Newcomb is also an education specialist with Connections Beyond Sight and Sound.
The Delrey School, established in nearby Catonsville, received a Maryland State Department of Education certificate of approval to serve deaf-blind students in August, 2014.
The school serves children with disabilities throughout the state who need an individualized education plan, said Mimi Wang, principal of the school.
CVI is the leading cause of visual impairment of children in the U.S. However, the needs of the students are also the most misunderstood, according to information on the Connections Beyond Sight and Sound website. The organization is a partnership between the Maryland State Department of Education and University of Maryland, College Park.
Because it's an issue with the brain and not the eyes, you can intervene and improve students' vision, Kempler said.
"When I learned about it, it was very, very exciting," Kempler said. . "You mean, I could do something about that? That was fabulous to me."

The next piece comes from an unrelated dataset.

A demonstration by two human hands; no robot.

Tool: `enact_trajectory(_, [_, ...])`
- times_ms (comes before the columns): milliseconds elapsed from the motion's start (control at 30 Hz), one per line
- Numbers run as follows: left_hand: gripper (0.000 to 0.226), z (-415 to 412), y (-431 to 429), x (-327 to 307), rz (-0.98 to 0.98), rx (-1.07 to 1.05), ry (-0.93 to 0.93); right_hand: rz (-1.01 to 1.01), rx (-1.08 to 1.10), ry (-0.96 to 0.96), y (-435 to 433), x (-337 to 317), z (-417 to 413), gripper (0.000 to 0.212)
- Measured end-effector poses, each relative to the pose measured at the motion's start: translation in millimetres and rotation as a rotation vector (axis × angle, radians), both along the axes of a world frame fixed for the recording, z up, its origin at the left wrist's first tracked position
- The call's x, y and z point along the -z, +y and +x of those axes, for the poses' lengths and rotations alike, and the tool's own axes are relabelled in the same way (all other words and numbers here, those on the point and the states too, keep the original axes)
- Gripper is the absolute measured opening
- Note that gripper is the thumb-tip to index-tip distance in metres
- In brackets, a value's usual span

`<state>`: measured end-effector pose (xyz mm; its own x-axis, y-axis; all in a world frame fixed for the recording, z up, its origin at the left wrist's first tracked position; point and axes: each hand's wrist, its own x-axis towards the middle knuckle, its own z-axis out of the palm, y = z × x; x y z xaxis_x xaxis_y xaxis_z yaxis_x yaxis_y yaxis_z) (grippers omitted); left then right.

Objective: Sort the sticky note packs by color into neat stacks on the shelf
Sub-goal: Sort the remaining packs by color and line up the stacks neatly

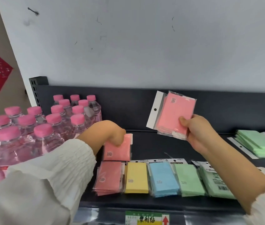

Her classroom has been altered to suit the needs of students with CVI. For example, the fluorescent lights in the ceiling are covered with blue plastic wrap. "For students who light gaze, they will stare at the lights all day instead of looking at what you really need them to look at," Kempler explained.
The teachers target vision in lessons throughout the day to give students the opportunity to look and practice their skills, Kempler said.
The school has also adjusted curriculum in order to meet the needs of students with the impairment. "We slow things down, we repeat a lot of information for a long period of time," Kempler said. "The students get their own sets of materials that they don't have to share."
That includes having their own set of vocabulary cards and props in order to increase the number of senses used to learn information, Kempler said.
With the new classroom set up and their individual learning tools, children are able to process information more easily in their environment, Kempler said.
Kempler said she and other teachers at the school have seen improvement in the way that their students learn and process information.
"Students with visual impairment don't have incidental learning like the rest of us have. They don't learn by watching their neighbor," Kempler said. "Teaching them a way for their brain to understand what their eyes are seeing opens up the world to them."
Kempler said if all goes well, the school hopes to expand the program.